Total Open Station: a specialised format converter

It’s 2017 and nine years ago I started writing a set of Python scripts that would become Total Open Station, a humble GPL-licensed tool to download and process data from total station devices. I started from scratch, using the Python standard library and pySerial as best as I could, to create a small but complete program. Under the hood, I’ve been “religiously” following the UNIX philosophy of one tool that does one thing well and that is embodied by the two command line programs that perform the separate steps of:

  1. downloading data via a serial connection
  2. converting the raw data to formats that can be used in GIS or CAD environments

And despite starting as an itch to scratch, I also wanted TOPS to be used by others, to provide something that was absent from the free software world at the time, and that is still unchallenged in that respect. So a basic and ugly graphical interface was created, too. That gives a more streamlined view of the work, and largely increases the number of potential users. Furthermore, TOPS can run not just on Debian, Ubuntu or Fedora, but also on macOS and Windows and it is well known that users of the latter operating systems don’t like too much working from a terminal.

Development has always been slow. After 2011 I had only occasional use for the software myself, no access to a real total station, so my interest shifted towards giving a good architecture to the program and extending the number of formats that can be imported and exported. In the process, this entailed rewriting the internal data structures to allow for more flexibility, such as differentiating between point, line and polygon geometries.

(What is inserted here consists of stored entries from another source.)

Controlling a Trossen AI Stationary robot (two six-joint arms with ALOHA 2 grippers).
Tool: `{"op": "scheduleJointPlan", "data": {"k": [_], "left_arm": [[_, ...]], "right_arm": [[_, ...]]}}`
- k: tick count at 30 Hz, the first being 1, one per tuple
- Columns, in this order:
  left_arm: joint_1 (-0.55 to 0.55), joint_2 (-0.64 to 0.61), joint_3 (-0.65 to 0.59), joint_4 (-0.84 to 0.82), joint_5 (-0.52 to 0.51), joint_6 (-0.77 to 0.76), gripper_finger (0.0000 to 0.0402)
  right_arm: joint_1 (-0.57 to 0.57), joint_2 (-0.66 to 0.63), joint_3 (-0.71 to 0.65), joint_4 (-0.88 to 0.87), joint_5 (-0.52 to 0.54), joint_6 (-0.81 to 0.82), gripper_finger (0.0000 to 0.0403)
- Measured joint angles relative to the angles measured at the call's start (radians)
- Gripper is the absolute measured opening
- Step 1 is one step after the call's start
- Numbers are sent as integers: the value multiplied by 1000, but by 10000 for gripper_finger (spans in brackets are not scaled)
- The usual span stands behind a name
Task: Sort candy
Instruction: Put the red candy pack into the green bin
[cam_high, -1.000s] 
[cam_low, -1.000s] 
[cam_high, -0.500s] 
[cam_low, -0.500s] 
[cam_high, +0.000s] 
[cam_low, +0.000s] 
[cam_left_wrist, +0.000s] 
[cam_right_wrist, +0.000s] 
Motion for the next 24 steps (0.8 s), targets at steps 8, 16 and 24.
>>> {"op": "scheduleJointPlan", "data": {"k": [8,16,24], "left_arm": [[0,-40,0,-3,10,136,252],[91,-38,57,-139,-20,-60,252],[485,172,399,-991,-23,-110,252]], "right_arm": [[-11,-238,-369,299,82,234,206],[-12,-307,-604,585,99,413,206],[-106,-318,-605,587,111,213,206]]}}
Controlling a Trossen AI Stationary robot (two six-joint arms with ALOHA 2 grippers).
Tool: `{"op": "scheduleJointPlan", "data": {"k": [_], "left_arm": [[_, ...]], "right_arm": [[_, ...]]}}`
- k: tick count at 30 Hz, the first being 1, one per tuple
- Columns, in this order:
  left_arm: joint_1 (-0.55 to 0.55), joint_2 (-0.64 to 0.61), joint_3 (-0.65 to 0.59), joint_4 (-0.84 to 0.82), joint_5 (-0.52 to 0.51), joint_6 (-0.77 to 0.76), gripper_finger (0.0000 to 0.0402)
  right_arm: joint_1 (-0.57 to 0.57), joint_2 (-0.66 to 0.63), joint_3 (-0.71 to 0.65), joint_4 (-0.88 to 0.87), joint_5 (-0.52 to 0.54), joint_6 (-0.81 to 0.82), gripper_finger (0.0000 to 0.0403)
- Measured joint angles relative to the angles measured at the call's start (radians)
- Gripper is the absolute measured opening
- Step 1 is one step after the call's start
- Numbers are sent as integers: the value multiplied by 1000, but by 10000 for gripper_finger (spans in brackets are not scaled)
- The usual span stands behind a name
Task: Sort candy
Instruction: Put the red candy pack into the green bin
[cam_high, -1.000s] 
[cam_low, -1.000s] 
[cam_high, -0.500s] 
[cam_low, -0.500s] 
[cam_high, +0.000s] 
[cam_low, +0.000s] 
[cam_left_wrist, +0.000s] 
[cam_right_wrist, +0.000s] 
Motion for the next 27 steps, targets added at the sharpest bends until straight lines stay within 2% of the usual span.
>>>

Today, I still find GUI programming out of my league and interests. If I’m going to continue developing TOPS it’s for the satisfaction of crafting a good piece of software, learning new techniques in Python or maybe rewriting entirely in a different programming language. It’s clear that the core feature of TOPS is not being a workstation for survey professionals (since it cannot compete with the existing market of proprietary solutions that come attached to most devices), but rather becoming a polyglot converter, capable of handling dozens of raw data formats and flexibly exporting to good standard formats. Flexibly exporting means that TOPS should have features to filter data, to reproject data based on fixed base points with known coordinates, to create separate output files or layers and so on. Basically, to adapt to many more needs than it does now. From a software perspective, there are a few notable examples that I’ve been looking at for a long time: Sphinx, GPSBabel and Pandoc.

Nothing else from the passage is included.